▶ _TRY IT_
Your output consists solely of the lines from the one that contains "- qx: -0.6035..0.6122" to the end of the material, each reproduced exactly; pictures do not belong in it.

Segment Start: GIVEN INFORMATION

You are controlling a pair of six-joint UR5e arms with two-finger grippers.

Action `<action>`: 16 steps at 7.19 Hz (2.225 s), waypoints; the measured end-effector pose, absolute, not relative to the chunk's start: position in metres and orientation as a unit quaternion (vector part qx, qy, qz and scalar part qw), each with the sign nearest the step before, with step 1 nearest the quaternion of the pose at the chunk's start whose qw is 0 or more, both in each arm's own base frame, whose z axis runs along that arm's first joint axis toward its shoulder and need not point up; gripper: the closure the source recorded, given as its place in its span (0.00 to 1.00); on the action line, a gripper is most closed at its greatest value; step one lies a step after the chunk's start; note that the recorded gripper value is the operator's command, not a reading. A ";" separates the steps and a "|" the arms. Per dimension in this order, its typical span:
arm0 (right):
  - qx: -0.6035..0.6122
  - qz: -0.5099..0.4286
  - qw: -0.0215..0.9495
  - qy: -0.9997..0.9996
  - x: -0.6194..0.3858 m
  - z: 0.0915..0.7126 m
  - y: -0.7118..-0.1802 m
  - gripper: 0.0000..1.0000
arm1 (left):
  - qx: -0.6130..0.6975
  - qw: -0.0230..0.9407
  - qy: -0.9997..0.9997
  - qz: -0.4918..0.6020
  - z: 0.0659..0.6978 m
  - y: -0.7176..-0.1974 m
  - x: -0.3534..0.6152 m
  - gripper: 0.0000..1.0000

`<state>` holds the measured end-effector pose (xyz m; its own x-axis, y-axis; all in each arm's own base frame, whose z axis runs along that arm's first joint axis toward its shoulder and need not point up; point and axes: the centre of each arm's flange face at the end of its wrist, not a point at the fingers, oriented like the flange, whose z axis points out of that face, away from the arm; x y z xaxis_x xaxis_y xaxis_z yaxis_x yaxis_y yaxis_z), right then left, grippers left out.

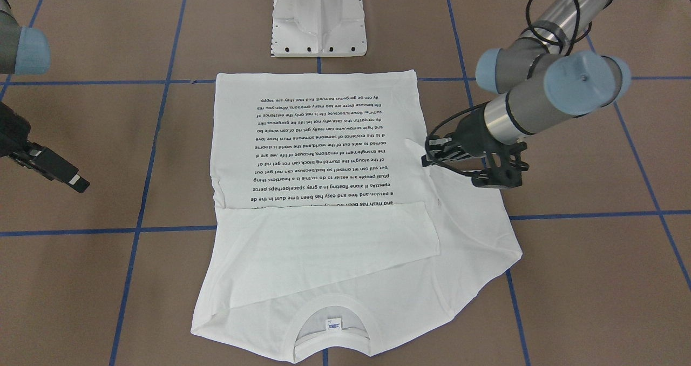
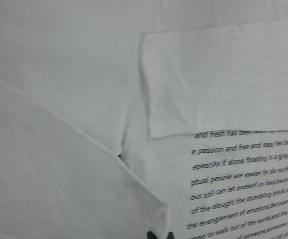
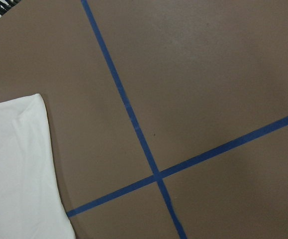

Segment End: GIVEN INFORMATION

▶ _RESULT OF THE TASK_
  - qx: -0.6035..0.6122
  - qz: -0.5099..0.4286
  - qw: -0.0215..0.9495
  - qy: -0.9997..0.9996
  - x: -0.6194..0.3858 m
  - z: 0.0915..0.7126 m
  - y: -0.7118..-0.1802 m
  - gripper: 0.0000..1.0000
arm1 (left):
  - qx: -0.6130..0.6975
  - qw: -0.0230..0.9407
  - qy: -0.9997..0.9997
  - qz: -0.4918..0.6020
  - z: 0.0659..0.6978 m
  - y: -0.7176..-0.1974 m
  - x: -0.3534..0.6152 m
  - gripper: 0.0000..1.0000

`<state>` holds the measured end-effector pose (xyz m; its own x-axis, y-axis; all in each arm's own base frame, whose z axis runs along that arm's first joint axis toward its shoulder and need not point up; point and axes: the centre of each arm's flange face at the end of its wrist, not a point at the fingers, oriented like the flange, whose z axis points out of that face, away from the arm; x y z xaxis_x xaxis_y xaxis_z yaxis_x yaxis_y yaxis_z), right then left, grippers left out.

This exercise is now finished.